What's the state of the Institute now?

— The Institute consists of seven buildings, but now we have no access to them because they are all under Taliban control and they won't let anyone in.

And what has happened to students?

— They are at home. We have a total of 350 students and 90 staff members, but I have instructed that no one is to return to the school for the time being for their safety until we know what the Taliban's position is.

Why? Are they in danger?

— Everyone who has promoted culture, human rights or women's rights is now in danger in Afghanistan. That is why thousands of people are trying to flee the country.

What do you think the Taliban's position will be? Will they allow music?

— Most likely not. Taliban spokesman Zabihullah Mujahid said in an interview a few days ago that music and movies will be allowed if it's in accordance with Islamic law. In other words, in a diplomatic way he said that there will be neither music nor cinema. This, however, is a statement of the spokesman and not the official position of the Taliban, so we will continue to wait to know the official position to know what will be the future of education and culture in the country.

What does the Islamic law say about music?

— To my knowledge there is no explicit reference to music in the Holy Koran, which is the guide for all Muslims. However, there are contradictions on how to interpret Islamic law. What is beyond doubt is that music is not forbidden in Islam.

Despite this, the Taliban banned it in the 1990s.

— Yes, completely. They even destroyed musical instruments and people who listened to music were punished. But not only that - they perpetrated a real cultural genocide. For example, they destroyed thousands of art pieces from the Afghanistan Museum.

Does music have a long tradition in Afghanistan?

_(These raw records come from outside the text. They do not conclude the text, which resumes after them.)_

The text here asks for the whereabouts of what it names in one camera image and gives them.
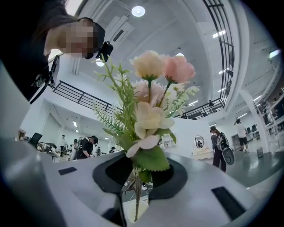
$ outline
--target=computer monitor
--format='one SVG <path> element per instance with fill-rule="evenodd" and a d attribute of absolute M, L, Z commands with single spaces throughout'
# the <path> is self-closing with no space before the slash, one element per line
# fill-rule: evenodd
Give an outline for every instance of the computer monitor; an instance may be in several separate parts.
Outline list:
<path fill-rule="evenodd" d="M 39 142 L 39 140 L 41 139 L 43 135 L 39 134 L 39 133 L 35 133 L 32 138 L 30 139 L 29 143 L 31 145 L 33 145 L 36 149 L 37 149 L 37 143 Z"/>
<path fill-rule="evenodd" d="M 252 132 L 255 132 L 255 131 L 257 131 L 256 125 L 253 125 L 253 126 L 252 126 Z"/>

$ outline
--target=recessed light
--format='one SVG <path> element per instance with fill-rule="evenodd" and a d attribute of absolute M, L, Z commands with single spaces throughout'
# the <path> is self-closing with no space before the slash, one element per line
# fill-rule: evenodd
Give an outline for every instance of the recessed light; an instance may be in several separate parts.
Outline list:
<path fill-rule="evenodd" d="M 226 72 L 226 70 L 224 69 L 224 70 L 220 71 L 219 74 L 222 74 L 222 73 L 225 73 L 225 72 Z"/>
<path fill-rule="evenodd" d="M 258 96 L 257 98 L 255 98 L 255 99 L 254 99 L 254 101 L 256 101 L 257 99 L 259 99 L 260 97 L 261 97 L 261 95 L 260 95 L 260 96 Z"/>
<path fill-rule="evenodd" d="M 194 101 L 194 102 L 188 104 L 188 106 L 195 106 L 195 103 L 197 103 L 197 102 L 198 102 L 198 100 L 196 100 L 196 101 Z"/>
<path fill-rule="evenodd" d="M 239 116 L 237 119 L 239 119 L 239 118 L 241 118 L 241 117 L 243 117 L 243 116 L 245 116 L 245 115 L 247 115 L 247 114 L 248 114 L 248 113 L 245 113 L 245 114 Z"/>
<path fill-rule="evenodd" d="M 279 54 L 281 52 L 281 50 L 275 50 L 269 53 L 269 58 L 273 58 L 275 57 L 277 54 Z"/>
<path fill-rule="evenodd" d="M 223 91 L 225 88 L 222 88 L 221 90 L 218 90 L 218 92 L 221 92 L 221 91 Z M 225 89 L 226 90 L 226 89 Z"/>
<path fill-rule="evenodd" d="M 132 10 L 131 13 L 133 16 L 141 17 L 145 14 L 145 9 L 142 6 L 135 6 Z"/>
<path fill-rule="evenodd" d="M 225 33 L 226 33 L 226 31 L 223 30 L 223 31 L 219 32 L 219 36 L 220 36 L 220 35 L 223 35 L 223 34 L 225 34 Z M 215 33 L 215 34 L 213 34 L 212 36 L 213 36 L 213 38 L 216 38 L 216 37 L 218 37 L 218 33 Z"/>
<path fill-rule="evenodd" d="M 104 66 L 105 65 L 105 63 L 103 63 L 103 62 L 101 62 L 101 61 L 96 61 L 96 64 L 97 64 L 97 66 L 100 66 L 100 67 L 102 67 L 102 66 Z"/>

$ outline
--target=peach rose
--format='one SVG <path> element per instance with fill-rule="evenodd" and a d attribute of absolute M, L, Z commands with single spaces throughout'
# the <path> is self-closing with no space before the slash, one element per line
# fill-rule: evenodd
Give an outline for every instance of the peach rose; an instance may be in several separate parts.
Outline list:
<path fill-rule="evenodd" d="M 164 75 L 170 82 L 184 83 L 195 75 L 195 69 L 185 57 L 174 56 L 166 59 Z"/>
<path fill-rule="evenodd" d="M 141 56 L 130 60 L 130 63 L 134 66 L 138 77 L 147 80 L 152 76 L 156 79 L 163 74 L 164 57 L 164 55 L 159 55 L 155 51 L 145 51 Z"/>

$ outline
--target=black shirt
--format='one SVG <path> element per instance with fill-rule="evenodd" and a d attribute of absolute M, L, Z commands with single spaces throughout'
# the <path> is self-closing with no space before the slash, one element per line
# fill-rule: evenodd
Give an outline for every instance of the black shirt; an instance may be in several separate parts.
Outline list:
<path fill-rule="evenodd" d="M 0 16 L 2 22 L 6 21 L 1 23 L 0 59 L 27 100 L 38 90 L 32 87 L 37 75 L 48 70 L 48 57 L 43 54 L 46 35 L 39 40 L 32 39 L 45 2 L 47 0 L 33 0 L 28 4 L 5 1 L 8 4 L 5 7 L 13 9 L 17 23 Z"/>
<path fill-rule="evenodd" d="M 83 139 L 81 142 L 81 146 L 77 154 L 78 159 L 87 158 L 87 156 L 83 153 L 83 151 L 87 151 L 89 155 L 91 155 L 93 151 L 93 145 L 89 142 L 87 138 Z"/>

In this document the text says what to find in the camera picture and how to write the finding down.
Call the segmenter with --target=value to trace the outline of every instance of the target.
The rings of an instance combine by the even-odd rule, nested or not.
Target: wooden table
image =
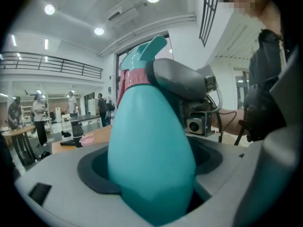
[[[112,130],[112,126],[108,125],[101,129],[87,132],[85,134],[94,134],[95,143],[99,144],[99,143],[109,142],[109,136],[110,136],[111,130]],[[52,144],[52,153],[53,154],[76,149],[75,146],[61,146],[60,142],[62,142],[62,141],[57,141]]]
[[[33,152],[33,149],[29,143],[29,140],[28,140],[28,136],[27,136],[27,132],[28,131],[31,131],[35,128],[35,126],[33,125],[30,125],[30,126],[25,126],[23,127],[22,129],[17,129],[17,130],[10,130],[10,131],[6,131],[6,132],[3,132],[2,135],[6,138],[6,137],[11,137],[12,141],[13,141],[13,146],[15,148],[15,151],[22,163],[22,165],[24,166],[28,166],[32,163],[35,162],[36,160],[36,157],[34,155],[34,152]],[[19,146],[24,146],[25,147],[25,150],[29,156],[29,161],[28,162],[25,162],[20,154],[20,151],[19,151]]]

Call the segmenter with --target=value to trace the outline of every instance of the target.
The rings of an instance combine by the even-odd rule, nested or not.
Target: gray robotic arm
[[[197,72],[171,59],[157,59],[145,70],[148,80],[163,92],[189,133],[205,137],[214,134],[211,114],[221,109],[222,97],[210,69]],[[213,109],[208,94],[215,90],[220,103]]]

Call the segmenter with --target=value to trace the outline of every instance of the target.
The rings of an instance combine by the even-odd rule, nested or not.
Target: black cable
[[[223,135],[223,132],[227,129],[227,127],[231,124],[231,122],[236,118],[237,116],[237,112],[236,111],[232,111],[232,112],[229,112],[229,113],[219,113],[219,114],[222,114],[222,115],[227,115],[227,114],[233,114],[235,113],[235,116],[232,118],[232,120],[230,120],[228,122],[228,124],[225,126],[224,130],[222,131],[222,135]]]
[[[234,143],[235,146],[237,146],[241,140],[241,137],[245,131],[245,128],[244,128],[244,124],[245,124],[245,121],[246,121],[246,115],[247,115],[247,107],[244,108],[244,117],[243,117],[243,124],[242,124],[242,127],[241,127],[241,130],[240,130],[240,133]]]
[[[215,108],[217,107],[216,103],[214,102],[214,100],[212,99],[211,96],[207,95],[208,99],[211,101],[212,104],[214,104]],[[219,143],[222,143],[222,137],[223,137],[223,131],[222,131],[222,120],[221,120],[221,117],[220,117],[220,114],[219,112],[216,112],[216,116],[217,116],[217,120],[218,120],[218,127],[219,127],[219,133],[220,133],[220,136],[218,138],[218,142]]]

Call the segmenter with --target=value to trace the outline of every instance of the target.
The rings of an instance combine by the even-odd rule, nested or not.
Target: railing
[[[204,0],[202,23],[199,34],[204,47],[208,40],[209,33],[213,26],[214,15],[216,14],[218,0]]]
[[[84,63],[49,55],[27,52],[2,52],[0,72],[6,69],[30,69],[68,73],[91,78],[101,78],[102,69]]]

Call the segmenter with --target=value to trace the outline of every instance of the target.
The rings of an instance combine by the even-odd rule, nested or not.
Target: person in dark clothes
[[[99,98],[98,112],[101,117],[102,126],[105,127],[106,126],[105,115],[106,115],[106,111],[107,111],[107,105],[106,105],[106,102],[104,101],[104,99],[102,98],[102,93],[98,94],[98,98]]]
[[[34,123],[35,123],[35,127],[37,129],[39,143],[41,146],[46,147],[48,142],[47,142],[44,121],[43,121],[44,110],[43,110],[42,104],[40,103],[40,100],[41,100],[41,96],[39,93],[37,93],[34,98],[32,112],[35,115]]]
[[[20,97],[16,97],[14,102],[9,106],[9,110],[8,110],[8,121],[9,121],[9,126],[12,130],[17,129],[18,125],[22,124],[21,117],[22,117],[22,112],[20,107]],[[16,138],[13,137],[12,140],[13,141],[17,140],[20,150],[24,154],[27,153],[24,149],[21,135],[17,135]]]
[[[0,158],[3,160],[5,166],[8,168],[9,173],[12,176],[12,180],[17,180],[20,177],[20,172],[16,168],[13,158],[9,152],[9,148],[6,145],[4,137],[0,134]]]
[[[260,47],[250,60],[250,85],[255,85],[278,76],[285,67],[285,57],[288,56],[289,52],[287,50],[284,51],[282,47],[281,16],[277,6],[271,0],[224,1],[233,2],[235,8],[241,9],[245,14],[259,19],[266,27],[266,29],[261,31],[258,37]],[[233,111],[237,112],[234,120],[232,120],[234,114],[231,113]],[[243,119],[244,110],[222,109],[220,113],[223,129],[231,121],[225,131],[238,135],[241,130],[239,120]],[[216,117],[212,118],[212,126],[219,127]]]

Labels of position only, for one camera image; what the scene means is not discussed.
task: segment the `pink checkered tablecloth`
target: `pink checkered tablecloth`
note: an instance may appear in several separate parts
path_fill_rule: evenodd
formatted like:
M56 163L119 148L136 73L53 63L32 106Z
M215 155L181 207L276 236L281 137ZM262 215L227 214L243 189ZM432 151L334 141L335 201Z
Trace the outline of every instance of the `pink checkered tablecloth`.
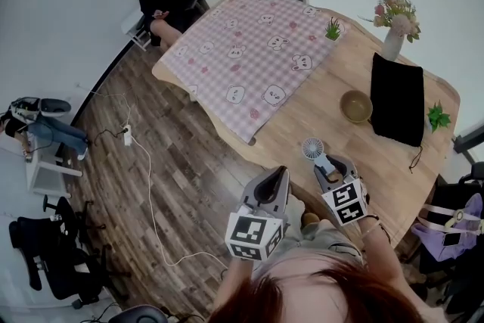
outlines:
M224 0L164 55L163 63L245 142L323 62L341 36L330 15L297 0Z

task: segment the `red hair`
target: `red hair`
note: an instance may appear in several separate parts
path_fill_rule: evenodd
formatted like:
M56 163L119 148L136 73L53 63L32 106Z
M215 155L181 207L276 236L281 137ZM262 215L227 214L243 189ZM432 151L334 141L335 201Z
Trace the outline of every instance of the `red hair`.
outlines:
M361 266L337 260L333 268L313 275L324 276L340 286L348 304L346 321L424 323L403 293ZM280 323L283 300L277 280L268 276L255 282L247 280L224 306L213 312L208 323Z

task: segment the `hand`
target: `hand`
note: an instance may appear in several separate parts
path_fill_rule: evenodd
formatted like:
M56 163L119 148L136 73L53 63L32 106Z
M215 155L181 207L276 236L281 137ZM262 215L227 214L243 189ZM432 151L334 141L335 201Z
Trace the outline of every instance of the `hand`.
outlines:
M168 14L169 14L169 11L162 12L160 10L156 10L153 13L153 17L157 20L163 20L168 16Z

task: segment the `wooden bowl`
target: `wooden bowl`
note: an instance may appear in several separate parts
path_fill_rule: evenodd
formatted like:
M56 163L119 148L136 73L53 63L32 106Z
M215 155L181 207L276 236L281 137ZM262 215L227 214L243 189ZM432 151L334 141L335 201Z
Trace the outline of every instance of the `wooden bowl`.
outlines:
M359 90L350 90L341 96L340 110L352 123L363 123L371 117L373 104L370 98Z

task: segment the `white cable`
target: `white cable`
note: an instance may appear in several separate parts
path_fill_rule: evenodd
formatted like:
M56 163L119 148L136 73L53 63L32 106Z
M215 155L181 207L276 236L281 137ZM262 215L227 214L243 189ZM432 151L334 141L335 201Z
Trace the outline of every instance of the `white cable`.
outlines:
M128 122L129 122L129 117L131 115L131 107L129 106L128 104L128 100L126 100L126 97L125 97L125 94L126 93L123 93L122 95L120 94L115 94L115 95L102 95L101 93L97 93L97 92L93 92L93 91L89 91L88 89L85 89L83 88L82 86L78 85L79 88L81 89L84 89L90 93L93 93L94 95L100 95L100 96L103 96L103 97L114 97L114 96L120 96L120 97L123 97L124 98L124 101L126 102L126 106L128 107L128 119L126 120L126 124L124 126L122 126L123 128L125 126L128 125ZM135 139L135 136L133 136L131 134L131 138L133 139L133 141L137 144L137 146L139 146L145 153L146 155L148 156L148 162L149 162L149 168L148 168L148 201L150 203L150 210L151 210L151 218L153 220L153 227L154 227L154 233L155 235L157 236L157 239L158 239L158 242L160 243L160 247L161 247L161 256L163 257L163 261L165 262L165 264L167 264L168 266L176 266L178 265L180 262L182 262L184 259L187 259L189 257L194 257L194 256L198 256L199 254L206 254L207 256L210 256L212 257L213 259L217 260L224 268L227 269L227 266L226 264L224 264L222 261L220 261L217 257L215 257L214 255L212 255L211 253L208 253L208 252L197 252L197 253L194 253L194 254L189 254L187 256L183 256L181 259L179 259L177 262L173 263L173 264L170 264L168 261L166 261L166 257L165 257L165 250L163 249L163 244L160 240L160 236L158 235L158 230L157 230L157 222L154 218L154 211L153 211L153 203L151 202L151 155L148 151L146 151L146 149L138 143L138 140Z

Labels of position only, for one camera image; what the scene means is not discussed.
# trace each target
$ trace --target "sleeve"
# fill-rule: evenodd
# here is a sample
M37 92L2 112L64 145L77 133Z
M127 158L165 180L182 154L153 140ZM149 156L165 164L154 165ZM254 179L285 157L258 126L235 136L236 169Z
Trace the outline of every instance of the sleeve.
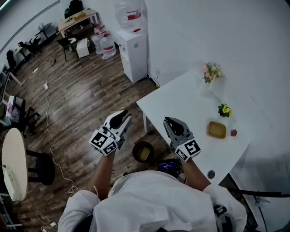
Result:
M81 190L68 199L67 205L58 222L58 232L72 232L74 228L99 204L94 193Z
M203 192L210 195L213 203L223 205L227 208L227 212L235 219L236 232L244 231L247 222L246 209L226 188L216 184L210 184Z

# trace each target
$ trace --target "water bottle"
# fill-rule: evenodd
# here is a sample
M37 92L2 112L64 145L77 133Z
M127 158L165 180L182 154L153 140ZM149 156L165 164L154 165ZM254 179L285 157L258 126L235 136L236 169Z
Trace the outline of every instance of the water bottle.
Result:
M143 29L142 3L144 0L115 0L115 13L122 29L129 33Z
M113 57L117 50L115 48L114 40L111 37L110 34L108 34L106 31L101 33L103 38L101 39L100 43L103 48L103 56L102 59L107 60L111 57Z
M91 36L91 40L94 43L95 47L96 47L96 54L103 54L103 48L101 46L101 39L102 39L102 35L99 31L100 28L100 24L96 24L94 27L94 35Z

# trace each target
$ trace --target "white cabinet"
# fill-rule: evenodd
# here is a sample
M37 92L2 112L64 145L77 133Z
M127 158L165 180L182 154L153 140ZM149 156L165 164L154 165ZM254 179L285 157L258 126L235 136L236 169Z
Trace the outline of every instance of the white cabinet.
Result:
M117 31L118 44L124 73L136 83L147 76L147 37L146 34L133 34Z

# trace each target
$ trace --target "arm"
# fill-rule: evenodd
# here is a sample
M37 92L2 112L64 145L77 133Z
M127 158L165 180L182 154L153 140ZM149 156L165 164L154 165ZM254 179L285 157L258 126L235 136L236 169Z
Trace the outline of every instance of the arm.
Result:
M189 159L187 162L182 161L181 163L186 176L186 184L189 187L203 191L211 184L192 159Z
M96 172L87 185L87 190L93 193L96 193L94 186L96 187L100 200L108 197L115 152L113 151L108 156L102 156Z

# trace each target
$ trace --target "white shirt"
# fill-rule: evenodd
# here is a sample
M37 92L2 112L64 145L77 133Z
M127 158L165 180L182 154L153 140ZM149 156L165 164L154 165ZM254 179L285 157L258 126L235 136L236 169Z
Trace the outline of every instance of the white shirt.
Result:
M202 192L158 171L143 171L118 179L107 199L81 190L68 199L58 224L70 232L92 213L90 232L217 231L213 203L223 205L242 232L247 214L226 188L209 185Z

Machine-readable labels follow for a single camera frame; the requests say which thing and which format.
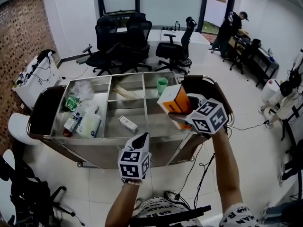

— Of course, people have always listened to music and we have traditional music. And, in fact, people will continue to listen to music and download it from the internet even if it's on the sly. But the people of Afghanistan also have to be able to express themselves through music. That is, they need to be able to go to a concert, to learn music and to teach. That's why I ask the international community to protect music for the Afghan population.

And you think the international community can do this?

— It can hold the Taliban accountable for respecting musical rights.

Maybe that's too optimistic.

— I can't give up hope. Music brings people together, it's a common language for humanity. Any ban on cultural activities in Afghanistan will have terrible consequences. We can't allow that.